• Source data:
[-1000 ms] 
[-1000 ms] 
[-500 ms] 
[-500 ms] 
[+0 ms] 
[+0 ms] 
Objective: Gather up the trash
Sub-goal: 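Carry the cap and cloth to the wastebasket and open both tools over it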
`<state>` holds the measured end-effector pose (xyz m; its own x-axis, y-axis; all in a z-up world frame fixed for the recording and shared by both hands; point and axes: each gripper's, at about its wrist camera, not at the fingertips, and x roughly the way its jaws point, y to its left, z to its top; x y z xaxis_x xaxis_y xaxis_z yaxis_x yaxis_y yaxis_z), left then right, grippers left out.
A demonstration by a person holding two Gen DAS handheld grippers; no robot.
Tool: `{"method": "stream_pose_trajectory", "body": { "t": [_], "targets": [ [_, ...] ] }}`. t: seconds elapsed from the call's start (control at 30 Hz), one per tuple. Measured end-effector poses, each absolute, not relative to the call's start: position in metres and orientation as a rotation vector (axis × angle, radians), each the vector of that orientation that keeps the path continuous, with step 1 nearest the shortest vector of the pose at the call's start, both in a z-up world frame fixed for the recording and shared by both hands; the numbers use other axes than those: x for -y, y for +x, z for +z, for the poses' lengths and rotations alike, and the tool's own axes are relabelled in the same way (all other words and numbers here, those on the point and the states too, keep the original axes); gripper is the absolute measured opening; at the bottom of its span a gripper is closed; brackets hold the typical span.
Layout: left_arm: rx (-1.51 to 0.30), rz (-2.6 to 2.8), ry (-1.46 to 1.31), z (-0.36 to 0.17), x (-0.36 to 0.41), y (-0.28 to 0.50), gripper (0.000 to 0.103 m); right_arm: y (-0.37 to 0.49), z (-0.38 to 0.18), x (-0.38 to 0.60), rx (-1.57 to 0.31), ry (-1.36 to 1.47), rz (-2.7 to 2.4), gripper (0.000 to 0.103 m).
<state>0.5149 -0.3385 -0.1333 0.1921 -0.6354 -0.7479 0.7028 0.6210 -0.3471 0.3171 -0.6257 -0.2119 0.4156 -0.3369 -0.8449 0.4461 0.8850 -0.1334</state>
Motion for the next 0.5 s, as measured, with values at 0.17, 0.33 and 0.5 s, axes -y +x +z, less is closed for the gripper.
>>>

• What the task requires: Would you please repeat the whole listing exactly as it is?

• Problem solution:
[-1000 ms] 
[-1000 ms] 
[-500 ms] 
[-500 ms] 
[+0 ms] 
[+0 ms] 
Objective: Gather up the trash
Sub-goal: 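Carry the cap and cloth to the wastebasket and open both tools over it
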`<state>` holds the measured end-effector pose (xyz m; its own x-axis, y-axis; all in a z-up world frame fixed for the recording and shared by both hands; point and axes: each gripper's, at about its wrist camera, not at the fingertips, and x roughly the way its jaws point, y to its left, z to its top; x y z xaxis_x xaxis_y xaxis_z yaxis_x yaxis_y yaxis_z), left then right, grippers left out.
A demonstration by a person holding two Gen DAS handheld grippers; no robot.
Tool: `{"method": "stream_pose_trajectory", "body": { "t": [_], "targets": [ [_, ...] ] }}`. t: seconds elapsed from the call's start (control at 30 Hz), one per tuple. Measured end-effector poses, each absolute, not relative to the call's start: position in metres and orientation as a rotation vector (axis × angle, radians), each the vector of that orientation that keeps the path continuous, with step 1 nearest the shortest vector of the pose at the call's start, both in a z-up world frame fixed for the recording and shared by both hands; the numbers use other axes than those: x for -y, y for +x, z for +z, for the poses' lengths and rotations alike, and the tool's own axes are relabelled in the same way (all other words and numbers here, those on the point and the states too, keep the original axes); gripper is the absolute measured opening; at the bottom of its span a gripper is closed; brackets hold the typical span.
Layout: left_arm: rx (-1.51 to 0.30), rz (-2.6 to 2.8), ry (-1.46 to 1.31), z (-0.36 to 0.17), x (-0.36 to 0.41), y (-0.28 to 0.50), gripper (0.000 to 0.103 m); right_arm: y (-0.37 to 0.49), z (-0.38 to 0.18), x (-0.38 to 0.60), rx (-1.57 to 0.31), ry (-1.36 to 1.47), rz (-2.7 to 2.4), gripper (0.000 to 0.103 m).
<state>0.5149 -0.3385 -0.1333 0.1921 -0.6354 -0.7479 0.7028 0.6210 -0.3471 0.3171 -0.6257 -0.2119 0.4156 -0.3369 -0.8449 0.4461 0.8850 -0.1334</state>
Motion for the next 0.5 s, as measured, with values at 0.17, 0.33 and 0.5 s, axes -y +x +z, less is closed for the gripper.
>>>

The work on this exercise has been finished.